* Assignment:
Repeat the stretch of entries below from the line with "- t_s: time" through the line with "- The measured". Include both ends and add nothing.

* Given data:
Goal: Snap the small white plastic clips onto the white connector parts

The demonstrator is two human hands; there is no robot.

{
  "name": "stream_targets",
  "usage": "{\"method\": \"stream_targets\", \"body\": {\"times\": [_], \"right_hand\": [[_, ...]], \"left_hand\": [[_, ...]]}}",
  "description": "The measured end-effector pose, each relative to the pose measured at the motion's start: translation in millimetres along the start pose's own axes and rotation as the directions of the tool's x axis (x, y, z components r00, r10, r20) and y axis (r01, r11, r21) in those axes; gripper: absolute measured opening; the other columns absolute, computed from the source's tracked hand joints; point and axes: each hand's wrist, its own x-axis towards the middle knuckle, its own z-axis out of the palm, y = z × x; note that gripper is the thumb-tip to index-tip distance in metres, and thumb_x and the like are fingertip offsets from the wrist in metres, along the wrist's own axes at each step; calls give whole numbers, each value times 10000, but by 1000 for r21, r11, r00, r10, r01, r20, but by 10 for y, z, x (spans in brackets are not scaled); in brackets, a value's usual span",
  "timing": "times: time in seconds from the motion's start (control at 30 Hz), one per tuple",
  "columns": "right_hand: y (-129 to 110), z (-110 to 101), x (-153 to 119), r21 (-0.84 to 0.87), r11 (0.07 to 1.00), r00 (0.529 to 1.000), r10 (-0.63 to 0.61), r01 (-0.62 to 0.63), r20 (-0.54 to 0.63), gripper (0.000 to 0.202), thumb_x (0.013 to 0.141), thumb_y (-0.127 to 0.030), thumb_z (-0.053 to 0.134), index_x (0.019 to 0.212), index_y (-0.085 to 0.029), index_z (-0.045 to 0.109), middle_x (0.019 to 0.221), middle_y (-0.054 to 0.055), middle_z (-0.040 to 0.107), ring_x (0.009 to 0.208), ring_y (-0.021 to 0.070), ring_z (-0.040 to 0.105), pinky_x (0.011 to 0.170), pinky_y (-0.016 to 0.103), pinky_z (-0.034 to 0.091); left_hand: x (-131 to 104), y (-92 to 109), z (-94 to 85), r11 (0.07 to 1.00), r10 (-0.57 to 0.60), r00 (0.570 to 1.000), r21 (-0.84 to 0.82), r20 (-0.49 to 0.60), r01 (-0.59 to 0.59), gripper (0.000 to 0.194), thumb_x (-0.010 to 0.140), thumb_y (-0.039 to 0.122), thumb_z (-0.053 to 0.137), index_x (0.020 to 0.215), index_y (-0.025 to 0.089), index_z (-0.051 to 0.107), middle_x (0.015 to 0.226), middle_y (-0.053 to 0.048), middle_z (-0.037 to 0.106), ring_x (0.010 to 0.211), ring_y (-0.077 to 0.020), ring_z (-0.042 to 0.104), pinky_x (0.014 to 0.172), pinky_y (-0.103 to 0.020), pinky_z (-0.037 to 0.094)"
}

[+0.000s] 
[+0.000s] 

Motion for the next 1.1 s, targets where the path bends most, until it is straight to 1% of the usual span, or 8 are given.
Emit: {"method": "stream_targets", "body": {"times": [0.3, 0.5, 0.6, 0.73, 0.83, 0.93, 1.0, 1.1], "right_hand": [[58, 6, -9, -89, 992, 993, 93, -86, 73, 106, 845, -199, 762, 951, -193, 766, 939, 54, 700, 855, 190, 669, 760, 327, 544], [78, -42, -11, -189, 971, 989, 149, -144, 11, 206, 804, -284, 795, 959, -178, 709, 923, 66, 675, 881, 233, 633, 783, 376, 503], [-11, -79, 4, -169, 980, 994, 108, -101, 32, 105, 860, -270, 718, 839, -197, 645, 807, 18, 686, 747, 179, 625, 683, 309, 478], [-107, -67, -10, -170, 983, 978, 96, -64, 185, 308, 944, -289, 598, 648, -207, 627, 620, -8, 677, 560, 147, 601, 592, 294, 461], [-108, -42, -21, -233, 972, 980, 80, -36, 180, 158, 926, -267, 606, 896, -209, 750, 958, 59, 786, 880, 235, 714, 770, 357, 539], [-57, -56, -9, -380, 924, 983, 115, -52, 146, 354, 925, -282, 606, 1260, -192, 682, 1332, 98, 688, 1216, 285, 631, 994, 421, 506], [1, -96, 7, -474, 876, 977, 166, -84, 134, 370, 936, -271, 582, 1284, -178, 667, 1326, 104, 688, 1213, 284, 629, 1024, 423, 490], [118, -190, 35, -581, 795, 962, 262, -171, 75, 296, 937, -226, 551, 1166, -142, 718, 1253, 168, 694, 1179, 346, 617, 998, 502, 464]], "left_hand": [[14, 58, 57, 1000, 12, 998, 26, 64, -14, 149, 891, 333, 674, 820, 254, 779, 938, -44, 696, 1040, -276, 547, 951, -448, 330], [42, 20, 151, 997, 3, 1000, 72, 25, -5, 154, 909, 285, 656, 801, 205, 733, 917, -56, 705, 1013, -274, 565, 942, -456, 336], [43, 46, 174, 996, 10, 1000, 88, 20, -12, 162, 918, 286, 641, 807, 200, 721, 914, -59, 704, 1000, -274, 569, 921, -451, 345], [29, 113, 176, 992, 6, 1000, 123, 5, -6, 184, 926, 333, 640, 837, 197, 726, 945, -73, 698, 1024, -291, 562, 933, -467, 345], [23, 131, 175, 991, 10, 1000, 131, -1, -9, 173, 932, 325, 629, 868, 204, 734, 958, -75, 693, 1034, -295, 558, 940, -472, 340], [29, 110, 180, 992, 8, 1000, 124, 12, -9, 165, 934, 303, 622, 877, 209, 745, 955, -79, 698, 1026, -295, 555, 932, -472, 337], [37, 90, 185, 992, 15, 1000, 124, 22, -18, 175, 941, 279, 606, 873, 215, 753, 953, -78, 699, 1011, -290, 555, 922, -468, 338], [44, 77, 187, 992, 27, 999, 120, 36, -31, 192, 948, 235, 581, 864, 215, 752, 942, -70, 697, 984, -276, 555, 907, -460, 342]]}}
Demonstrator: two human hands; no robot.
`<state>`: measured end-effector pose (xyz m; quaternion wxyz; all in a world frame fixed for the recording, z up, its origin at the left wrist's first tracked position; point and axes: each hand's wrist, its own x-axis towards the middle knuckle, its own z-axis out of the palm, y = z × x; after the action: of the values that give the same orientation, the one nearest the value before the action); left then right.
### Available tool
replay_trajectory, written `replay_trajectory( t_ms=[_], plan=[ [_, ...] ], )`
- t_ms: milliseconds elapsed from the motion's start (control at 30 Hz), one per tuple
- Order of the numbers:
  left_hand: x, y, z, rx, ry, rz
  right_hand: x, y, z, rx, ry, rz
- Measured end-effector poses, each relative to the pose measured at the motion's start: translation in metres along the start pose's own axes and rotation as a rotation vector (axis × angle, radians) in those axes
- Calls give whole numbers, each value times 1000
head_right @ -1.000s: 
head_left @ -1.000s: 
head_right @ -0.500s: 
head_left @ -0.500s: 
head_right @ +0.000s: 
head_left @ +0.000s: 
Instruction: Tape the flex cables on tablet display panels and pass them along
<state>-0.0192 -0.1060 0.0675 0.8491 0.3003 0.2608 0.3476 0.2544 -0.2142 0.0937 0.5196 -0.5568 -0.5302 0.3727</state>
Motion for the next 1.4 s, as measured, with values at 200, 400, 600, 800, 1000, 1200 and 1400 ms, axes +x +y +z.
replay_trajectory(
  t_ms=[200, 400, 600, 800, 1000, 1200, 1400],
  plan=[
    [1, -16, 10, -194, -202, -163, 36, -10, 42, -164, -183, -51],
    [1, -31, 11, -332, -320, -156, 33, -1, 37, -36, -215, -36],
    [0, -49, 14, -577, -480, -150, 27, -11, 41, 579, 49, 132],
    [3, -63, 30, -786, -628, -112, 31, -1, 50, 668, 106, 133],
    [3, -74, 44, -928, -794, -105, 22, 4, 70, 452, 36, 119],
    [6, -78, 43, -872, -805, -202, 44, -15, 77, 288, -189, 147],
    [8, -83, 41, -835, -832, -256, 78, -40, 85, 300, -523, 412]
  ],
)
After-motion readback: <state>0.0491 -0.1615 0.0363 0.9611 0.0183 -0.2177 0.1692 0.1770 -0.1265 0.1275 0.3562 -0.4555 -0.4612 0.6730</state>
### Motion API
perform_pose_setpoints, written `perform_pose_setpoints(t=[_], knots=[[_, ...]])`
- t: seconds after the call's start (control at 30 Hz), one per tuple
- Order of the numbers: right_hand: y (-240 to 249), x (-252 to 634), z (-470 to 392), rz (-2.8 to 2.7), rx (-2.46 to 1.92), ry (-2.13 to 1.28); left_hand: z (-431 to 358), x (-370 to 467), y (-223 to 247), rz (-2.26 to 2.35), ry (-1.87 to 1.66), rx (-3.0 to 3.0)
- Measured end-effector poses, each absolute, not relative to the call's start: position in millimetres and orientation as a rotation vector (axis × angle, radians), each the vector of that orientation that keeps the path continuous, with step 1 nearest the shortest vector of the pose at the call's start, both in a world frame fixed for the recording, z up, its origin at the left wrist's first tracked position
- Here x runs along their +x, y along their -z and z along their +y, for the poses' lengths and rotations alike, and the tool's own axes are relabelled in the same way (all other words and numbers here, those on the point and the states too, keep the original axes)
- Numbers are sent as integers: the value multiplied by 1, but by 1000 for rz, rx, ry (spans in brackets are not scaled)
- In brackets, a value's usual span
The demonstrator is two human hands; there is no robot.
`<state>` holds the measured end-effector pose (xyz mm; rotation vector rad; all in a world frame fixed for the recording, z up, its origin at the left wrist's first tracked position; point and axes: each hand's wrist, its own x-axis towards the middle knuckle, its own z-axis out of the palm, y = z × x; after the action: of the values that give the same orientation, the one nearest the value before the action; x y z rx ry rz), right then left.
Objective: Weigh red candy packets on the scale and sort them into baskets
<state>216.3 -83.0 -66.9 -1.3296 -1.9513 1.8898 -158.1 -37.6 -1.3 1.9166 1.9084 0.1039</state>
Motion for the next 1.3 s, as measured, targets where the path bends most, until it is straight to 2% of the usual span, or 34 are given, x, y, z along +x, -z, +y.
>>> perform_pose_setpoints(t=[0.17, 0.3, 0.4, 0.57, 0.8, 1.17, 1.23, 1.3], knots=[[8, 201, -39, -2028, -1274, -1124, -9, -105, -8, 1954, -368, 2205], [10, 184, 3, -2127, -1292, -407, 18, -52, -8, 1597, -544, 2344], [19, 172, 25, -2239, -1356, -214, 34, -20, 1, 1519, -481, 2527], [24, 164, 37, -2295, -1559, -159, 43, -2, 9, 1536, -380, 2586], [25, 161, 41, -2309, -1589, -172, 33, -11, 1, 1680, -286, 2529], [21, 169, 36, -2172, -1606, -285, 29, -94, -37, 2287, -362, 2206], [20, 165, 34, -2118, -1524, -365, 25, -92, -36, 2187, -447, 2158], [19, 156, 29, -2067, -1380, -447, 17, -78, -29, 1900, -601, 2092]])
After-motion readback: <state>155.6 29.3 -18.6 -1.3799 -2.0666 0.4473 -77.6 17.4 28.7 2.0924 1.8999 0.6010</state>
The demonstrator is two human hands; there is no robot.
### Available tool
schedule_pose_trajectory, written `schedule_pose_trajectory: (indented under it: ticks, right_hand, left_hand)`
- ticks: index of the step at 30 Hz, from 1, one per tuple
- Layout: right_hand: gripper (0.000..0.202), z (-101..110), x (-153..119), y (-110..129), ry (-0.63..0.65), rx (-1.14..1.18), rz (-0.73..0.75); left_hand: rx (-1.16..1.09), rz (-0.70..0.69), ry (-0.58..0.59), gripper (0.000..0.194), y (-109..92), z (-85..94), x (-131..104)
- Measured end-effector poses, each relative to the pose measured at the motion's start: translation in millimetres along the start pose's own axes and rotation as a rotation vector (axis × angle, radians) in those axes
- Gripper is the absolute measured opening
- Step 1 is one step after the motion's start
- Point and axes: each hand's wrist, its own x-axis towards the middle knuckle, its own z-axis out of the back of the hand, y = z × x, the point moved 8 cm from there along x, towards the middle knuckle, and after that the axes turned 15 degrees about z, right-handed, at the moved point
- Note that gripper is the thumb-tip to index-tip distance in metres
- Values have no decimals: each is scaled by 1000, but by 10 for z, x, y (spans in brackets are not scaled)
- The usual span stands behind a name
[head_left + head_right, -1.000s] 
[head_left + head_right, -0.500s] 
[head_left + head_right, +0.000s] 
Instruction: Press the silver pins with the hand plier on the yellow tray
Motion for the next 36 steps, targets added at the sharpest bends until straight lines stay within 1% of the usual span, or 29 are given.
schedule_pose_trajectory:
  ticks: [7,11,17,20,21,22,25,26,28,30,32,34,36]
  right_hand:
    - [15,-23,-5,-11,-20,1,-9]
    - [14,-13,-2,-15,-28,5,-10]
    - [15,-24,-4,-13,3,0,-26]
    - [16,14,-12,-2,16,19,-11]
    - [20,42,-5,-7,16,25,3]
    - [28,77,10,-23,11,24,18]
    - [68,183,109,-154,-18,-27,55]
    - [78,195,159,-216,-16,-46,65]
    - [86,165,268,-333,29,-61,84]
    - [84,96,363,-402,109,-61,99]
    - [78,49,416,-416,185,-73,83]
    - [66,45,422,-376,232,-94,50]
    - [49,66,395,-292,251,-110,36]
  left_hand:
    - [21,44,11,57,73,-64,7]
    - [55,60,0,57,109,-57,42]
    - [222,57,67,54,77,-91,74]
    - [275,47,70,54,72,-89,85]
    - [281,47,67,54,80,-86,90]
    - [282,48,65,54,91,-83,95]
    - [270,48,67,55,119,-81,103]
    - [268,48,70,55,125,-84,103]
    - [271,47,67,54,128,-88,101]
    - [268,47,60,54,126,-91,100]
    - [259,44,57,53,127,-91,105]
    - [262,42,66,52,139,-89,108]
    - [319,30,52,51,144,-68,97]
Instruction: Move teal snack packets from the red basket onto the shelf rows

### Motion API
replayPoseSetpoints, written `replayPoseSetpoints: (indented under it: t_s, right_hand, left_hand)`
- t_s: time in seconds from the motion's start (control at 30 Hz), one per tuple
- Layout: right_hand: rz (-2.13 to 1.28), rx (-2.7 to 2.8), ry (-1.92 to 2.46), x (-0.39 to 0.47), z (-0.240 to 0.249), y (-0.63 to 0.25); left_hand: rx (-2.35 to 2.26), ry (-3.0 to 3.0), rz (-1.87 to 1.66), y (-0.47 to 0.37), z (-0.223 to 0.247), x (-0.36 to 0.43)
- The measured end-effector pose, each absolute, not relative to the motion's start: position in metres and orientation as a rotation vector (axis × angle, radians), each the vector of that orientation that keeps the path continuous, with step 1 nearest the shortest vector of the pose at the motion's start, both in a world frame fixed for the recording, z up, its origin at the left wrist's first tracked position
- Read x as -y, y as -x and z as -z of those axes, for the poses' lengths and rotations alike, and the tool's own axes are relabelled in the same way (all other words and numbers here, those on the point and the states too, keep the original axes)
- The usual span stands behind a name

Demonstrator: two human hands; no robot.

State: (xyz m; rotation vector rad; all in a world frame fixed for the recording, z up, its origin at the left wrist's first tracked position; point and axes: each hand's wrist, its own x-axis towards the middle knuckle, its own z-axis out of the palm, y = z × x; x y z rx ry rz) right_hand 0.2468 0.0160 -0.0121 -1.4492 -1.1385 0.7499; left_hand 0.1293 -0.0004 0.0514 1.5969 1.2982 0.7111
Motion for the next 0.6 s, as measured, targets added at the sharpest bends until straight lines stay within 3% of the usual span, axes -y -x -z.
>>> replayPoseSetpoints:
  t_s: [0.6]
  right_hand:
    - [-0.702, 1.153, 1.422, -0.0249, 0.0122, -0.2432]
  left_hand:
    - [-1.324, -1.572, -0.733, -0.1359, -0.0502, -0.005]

* Result of the exercise:
- t_s: time in seconds from the motion's start (control at 30 Hz), one per tuple
- Layout: right_hand: rz (-2.13 to 1.28), rx (-2.7 to 2.8), ry (-1.92 to 2.46), x (-0.39 to 0.47), z (-0.240 to 0.249), y (-0.63 to 0.25); left_hand: rx (-2.35 to 2.26), ry (-3.0 to 3.0), rz (-1.87 to 1.66), y (-0.47 to 0.37), z (-0.223 to 0.247), x (-0.36 to 0.43)
- The measured end-effector pose, each absolute, not relative to the motion's start: position in metres and orientation as a rotation vector (axis × angle, radians), each the vector of that orientation that keeps the path continuous, with step 1 nearest the shortest vector of the pose at the motion's start, both in a world frame fixed for the recording, z up, its origin at the left wrist's first tracked position

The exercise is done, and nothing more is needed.